# [Task item]
Give again, word for word, every line below from the one that has "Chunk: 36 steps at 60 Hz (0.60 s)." through the one that has "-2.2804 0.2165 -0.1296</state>", both included, and no others.

(Records from a data source)

Segment Open

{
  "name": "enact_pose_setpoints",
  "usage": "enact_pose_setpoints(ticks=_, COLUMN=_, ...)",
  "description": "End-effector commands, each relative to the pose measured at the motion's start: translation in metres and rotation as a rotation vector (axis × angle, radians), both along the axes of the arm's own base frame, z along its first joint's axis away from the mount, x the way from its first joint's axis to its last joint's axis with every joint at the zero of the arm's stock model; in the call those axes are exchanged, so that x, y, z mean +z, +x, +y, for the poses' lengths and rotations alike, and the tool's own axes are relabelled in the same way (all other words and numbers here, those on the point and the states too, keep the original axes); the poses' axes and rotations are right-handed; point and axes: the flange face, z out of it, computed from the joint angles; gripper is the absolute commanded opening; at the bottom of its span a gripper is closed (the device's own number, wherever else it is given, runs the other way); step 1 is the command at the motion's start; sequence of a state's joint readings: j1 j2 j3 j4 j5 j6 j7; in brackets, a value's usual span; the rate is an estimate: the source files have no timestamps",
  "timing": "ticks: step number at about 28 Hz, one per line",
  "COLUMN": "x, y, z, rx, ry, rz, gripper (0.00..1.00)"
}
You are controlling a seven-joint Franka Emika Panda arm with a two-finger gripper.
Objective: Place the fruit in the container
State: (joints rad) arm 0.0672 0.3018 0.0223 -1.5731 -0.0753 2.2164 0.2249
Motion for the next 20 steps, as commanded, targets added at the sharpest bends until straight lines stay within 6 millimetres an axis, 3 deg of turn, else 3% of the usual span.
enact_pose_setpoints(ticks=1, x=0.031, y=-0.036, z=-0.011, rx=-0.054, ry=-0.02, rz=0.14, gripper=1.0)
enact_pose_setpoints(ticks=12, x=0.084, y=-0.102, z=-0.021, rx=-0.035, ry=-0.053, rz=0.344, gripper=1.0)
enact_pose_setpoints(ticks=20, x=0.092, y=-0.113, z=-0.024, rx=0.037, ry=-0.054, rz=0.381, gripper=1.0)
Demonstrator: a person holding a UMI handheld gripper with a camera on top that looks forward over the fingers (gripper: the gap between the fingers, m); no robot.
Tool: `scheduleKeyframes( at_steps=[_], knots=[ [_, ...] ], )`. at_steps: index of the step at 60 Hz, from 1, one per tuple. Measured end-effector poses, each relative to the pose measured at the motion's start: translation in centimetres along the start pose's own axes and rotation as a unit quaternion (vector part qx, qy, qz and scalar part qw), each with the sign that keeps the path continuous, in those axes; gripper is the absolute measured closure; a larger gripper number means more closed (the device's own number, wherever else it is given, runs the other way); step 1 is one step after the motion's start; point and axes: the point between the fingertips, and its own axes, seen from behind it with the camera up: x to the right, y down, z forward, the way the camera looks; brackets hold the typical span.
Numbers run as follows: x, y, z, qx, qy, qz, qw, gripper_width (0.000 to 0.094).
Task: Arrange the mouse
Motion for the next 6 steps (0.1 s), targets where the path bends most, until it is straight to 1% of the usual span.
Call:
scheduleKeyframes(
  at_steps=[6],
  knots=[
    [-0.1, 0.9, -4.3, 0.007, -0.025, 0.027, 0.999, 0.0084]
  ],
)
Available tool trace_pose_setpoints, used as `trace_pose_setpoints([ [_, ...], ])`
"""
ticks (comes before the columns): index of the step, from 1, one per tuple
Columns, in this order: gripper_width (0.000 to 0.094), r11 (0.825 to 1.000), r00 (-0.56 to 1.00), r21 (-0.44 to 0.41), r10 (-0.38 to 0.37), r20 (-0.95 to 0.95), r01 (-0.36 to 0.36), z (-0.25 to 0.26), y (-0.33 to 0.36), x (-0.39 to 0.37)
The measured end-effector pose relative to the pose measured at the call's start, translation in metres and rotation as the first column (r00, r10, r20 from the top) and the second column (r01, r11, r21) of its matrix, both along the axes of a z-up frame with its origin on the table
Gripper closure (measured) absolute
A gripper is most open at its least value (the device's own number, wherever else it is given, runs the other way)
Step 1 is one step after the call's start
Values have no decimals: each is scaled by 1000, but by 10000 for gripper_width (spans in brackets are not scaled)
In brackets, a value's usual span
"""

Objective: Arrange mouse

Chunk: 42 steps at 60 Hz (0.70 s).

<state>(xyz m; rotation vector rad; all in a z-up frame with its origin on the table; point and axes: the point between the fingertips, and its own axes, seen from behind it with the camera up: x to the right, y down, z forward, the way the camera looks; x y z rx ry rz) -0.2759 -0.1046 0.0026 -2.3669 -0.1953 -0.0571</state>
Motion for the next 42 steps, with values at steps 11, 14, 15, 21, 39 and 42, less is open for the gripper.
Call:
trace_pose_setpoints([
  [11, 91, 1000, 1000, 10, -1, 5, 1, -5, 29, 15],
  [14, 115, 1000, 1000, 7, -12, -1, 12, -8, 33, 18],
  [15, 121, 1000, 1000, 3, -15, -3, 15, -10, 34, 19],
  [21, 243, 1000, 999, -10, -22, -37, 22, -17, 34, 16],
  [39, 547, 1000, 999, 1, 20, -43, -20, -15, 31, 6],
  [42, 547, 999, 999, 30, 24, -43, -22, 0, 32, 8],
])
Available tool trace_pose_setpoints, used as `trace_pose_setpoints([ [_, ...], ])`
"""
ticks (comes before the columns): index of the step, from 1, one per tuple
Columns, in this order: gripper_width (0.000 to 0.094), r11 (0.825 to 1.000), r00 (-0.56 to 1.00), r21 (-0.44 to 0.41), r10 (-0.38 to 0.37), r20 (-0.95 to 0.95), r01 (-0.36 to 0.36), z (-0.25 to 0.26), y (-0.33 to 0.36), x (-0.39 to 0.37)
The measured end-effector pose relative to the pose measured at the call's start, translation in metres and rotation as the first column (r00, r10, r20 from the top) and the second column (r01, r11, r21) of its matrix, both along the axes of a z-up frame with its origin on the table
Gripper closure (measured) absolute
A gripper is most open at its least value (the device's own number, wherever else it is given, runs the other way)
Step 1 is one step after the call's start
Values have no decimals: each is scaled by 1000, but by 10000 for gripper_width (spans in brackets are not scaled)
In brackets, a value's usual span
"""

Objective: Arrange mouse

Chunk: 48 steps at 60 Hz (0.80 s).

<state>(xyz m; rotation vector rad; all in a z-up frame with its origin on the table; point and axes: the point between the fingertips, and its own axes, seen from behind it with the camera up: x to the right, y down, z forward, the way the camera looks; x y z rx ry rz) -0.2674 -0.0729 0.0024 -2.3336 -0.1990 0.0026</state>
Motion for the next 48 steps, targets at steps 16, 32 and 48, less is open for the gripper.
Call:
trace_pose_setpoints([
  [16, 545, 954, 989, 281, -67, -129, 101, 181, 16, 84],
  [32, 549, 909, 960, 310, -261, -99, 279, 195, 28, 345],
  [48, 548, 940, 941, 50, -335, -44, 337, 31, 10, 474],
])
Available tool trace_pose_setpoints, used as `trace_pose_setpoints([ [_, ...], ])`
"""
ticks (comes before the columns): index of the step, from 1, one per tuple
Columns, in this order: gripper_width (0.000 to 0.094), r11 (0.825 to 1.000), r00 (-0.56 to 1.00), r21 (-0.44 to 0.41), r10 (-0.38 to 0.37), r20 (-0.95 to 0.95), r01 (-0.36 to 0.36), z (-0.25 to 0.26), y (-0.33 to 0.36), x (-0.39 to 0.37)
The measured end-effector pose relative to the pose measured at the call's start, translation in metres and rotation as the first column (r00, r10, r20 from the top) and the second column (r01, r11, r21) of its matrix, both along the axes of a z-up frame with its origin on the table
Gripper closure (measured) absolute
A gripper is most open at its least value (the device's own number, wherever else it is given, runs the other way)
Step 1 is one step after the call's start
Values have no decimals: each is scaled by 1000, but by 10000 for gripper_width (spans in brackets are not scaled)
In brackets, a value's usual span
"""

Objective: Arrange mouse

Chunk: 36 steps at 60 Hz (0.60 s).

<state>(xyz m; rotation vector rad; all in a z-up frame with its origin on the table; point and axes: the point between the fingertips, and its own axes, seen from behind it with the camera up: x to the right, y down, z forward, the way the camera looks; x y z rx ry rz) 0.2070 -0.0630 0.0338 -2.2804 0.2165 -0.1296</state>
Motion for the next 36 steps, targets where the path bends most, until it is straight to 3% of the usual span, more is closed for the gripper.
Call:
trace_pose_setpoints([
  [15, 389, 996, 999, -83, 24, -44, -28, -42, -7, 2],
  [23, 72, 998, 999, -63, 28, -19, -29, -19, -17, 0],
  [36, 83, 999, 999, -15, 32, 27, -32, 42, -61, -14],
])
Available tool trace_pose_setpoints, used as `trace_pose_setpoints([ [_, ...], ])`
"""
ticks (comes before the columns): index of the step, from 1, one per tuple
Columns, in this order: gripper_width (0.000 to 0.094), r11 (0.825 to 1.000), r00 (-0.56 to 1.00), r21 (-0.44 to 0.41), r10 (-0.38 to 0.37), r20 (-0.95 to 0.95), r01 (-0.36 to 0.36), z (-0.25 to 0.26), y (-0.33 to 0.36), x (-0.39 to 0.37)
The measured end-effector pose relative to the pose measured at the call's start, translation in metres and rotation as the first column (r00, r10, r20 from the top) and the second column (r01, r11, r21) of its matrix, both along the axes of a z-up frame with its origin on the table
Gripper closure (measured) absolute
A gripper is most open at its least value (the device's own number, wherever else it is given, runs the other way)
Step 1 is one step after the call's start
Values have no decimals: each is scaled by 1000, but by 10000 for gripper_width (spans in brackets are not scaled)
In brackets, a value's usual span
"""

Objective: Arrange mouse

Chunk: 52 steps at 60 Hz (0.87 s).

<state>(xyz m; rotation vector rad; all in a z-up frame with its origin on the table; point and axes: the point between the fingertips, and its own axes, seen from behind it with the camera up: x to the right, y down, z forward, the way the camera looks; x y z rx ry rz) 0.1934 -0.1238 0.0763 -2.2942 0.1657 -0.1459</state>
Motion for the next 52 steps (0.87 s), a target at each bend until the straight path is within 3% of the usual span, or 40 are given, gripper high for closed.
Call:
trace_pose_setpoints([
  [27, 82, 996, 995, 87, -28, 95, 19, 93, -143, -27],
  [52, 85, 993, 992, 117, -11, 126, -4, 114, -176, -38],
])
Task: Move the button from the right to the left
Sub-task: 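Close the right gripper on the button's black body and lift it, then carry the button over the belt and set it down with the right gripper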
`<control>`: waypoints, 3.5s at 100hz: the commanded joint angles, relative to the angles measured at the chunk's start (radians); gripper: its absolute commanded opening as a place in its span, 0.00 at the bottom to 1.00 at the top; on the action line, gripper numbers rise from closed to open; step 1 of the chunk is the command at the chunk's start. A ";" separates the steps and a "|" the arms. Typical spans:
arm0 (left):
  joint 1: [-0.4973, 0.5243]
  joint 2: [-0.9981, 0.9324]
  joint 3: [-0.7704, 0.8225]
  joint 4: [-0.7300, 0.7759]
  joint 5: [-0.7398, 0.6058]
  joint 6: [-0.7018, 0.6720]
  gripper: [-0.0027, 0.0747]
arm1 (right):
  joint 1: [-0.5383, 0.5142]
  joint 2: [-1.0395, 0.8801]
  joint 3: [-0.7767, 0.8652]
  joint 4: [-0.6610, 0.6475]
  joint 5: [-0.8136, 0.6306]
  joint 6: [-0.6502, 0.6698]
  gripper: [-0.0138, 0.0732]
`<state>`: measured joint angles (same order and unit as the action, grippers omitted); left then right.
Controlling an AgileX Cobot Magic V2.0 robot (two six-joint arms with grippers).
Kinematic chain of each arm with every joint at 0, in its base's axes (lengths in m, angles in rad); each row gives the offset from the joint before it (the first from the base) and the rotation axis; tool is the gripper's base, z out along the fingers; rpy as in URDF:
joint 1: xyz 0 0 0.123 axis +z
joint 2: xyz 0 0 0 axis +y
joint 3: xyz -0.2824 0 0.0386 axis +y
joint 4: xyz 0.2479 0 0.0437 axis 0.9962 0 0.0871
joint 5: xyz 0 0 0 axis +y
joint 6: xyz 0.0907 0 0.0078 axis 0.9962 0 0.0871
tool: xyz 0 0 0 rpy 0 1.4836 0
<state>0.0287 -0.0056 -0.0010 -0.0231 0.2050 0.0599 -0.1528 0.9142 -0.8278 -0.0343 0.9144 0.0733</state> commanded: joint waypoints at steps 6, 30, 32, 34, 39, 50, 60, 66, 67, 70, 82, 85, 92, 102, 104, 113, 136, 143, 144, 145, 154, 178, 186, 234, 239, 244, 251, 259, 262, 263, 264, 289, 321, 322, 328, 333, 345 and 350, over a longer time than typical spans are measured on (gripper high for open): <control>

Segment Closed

# [Written solution]
Chunk: 36 steps at 60 Hz (0.60 s).

<state>(xyz m; rotation vector rad; all in a z-up frame with its origin on the table; point and axes: the point between the fingertips, and its own axes, seen from behind it with the camera up: x to the right, y down, z forward, the way the camera looks; x y z rx ry rz) 0.2070 -0.0630 0.0338 -2.2804 0.2165 -0.1296</state>

The exercise requires nothing more.